> _TASK BRIEF_:
Report every line below that has the string "gripper" in it.

[Source data]

##########

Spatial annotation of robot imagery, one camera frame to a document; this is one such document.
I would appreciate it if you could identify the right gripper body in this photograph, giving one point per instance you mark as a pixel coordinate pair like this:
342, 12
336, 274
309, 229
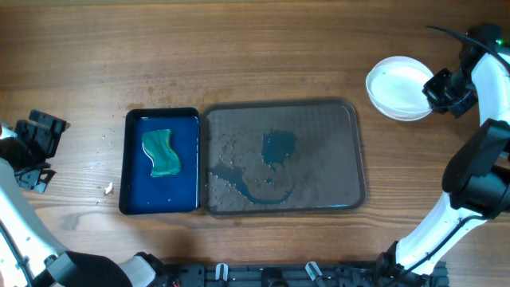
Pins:
445, 92

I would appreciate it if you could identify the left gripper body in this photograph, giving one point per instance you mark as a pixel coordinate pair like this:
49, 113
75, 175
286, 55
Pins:
33, 144

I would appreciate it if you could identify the white plate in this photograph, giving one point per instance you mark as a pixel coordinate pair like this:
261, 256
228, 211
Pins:
401, 116
397, 83

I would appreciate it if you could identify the green yellow sponge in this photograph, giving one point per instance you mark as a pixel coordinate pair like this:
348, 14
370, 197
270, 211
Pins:
157, 147

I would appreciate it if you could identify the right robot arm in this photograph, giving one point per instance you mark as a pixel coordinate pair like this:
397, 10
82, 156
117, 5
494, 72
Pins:
474, 188

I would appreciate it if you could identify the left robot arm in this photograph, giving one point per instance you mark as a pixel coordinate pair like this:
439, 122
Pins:
39, 257

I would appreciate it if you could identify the black water basin tray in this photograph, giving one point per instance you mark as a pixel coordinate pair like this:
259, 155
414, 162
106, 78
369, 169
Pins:
139, 192

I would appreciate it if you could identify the brown serving tray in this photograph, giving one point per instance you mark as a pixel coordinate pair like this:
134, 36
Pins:
278, 157

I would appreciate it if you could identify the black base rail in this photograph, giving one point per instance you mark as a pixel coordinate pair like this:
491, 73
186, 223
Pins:
355, 273

##########

> _OUTPUT_:
I would appreciate it if you could identify the right gripper body in this photograph, giving one point per instance you mark as a pixel coordinate pair like this:
I would appreciate it if you could identify the left gripper body in this photograph, giving one point per instance you mark as a pixel coordinate pair like this:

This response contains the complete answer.